John Menzies has fallen into losses in the first half of 2019 due to weaker cargo volumes and the grounding of Boeing 737 MAXs.
Losses in the first half amounted to £4.4 million compared to a profit of £8.3 million in 2018, though revenue increased from £627.2 million last year to £649.9 million.
Giles Wilson, formerly chief financial officer who took over as chief executive officer in June says weaker global markets in the first half of 2019 has seen a reduction in flight schedules, cargo volumes and yields.
The company also faced challenges including ending the Hyderabad cargo joint venture and costs related to disposing of Menzies Distribution.
A cost and efficiency programme has been implemented to save £10 million, with the majority realised by 2020.
The global commercial team has been restructured with a new sales-based incentive programme put in place to ensure a return to organic growth.

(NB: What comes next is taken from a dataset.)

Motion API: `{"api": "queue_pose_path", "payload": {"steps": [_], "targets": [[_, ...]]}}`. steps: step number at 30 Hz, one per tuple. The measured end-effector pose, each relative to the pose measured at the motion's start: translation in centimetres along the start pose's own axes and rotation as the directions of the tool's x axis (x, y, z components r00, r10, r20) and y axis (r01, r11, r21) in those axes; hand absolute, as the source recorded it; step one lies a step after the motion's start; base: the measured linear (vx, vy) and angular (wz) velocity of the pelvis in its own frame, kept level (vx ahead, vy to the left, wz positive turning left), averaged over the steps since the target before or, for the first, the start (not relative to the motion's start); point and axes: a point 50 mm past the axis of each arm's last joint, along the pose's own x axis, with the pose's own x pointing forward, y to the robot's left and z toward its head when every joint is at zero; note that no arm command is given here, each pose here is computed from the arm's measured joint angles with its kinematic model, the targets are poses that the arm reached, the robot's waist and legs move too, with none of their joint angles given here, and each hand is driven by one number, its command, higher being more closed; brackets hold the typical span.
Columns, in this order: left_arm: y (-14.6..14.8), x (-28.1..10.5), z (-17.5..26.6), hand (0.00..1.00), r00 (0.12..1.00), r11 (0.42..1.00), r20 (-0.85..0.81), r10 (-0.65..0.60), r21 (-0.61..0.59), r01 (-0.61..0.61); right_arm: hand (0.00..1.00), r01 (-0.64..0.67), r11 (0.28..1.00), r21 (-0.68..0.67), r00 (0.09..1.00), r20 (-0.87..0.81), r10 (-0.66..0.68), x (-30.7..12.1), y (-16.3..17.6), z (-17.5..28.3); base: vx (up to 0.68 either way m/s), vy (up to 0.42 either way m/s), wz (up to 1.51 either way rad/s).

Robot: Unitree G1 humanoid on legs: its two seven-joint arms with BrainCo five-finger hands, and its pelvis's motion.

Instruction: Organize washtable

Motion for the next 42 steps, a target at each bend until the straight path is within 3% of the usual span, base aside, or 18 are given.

Wilson says: “We continue to drive a company-wide focus on cost reduction, customer engagement and operational discipline, with profitable growth at the forefront of our agenda. We have an increased awareness of our customers’ needs that will ensure that we are viewed by our customers as the partner of choice and recognised for our best in class operational delivery.”
The cargo forwarding division, Air Menzies International posted a resilience performance in a challenging market where UK exports were lower and e-commerce slowed in the USA.
Growth was achieved in South Africa and in Australia where AMI capitalised on the cargo screening regulations utilising additional equipment purchased ahead of the changes.
AMI says it will continue to focus on improving profitability through the rollout of improved IT infrastructure and exploring the possibility of bolt-on acquisitions to help expand the global footprint of the business into new markets.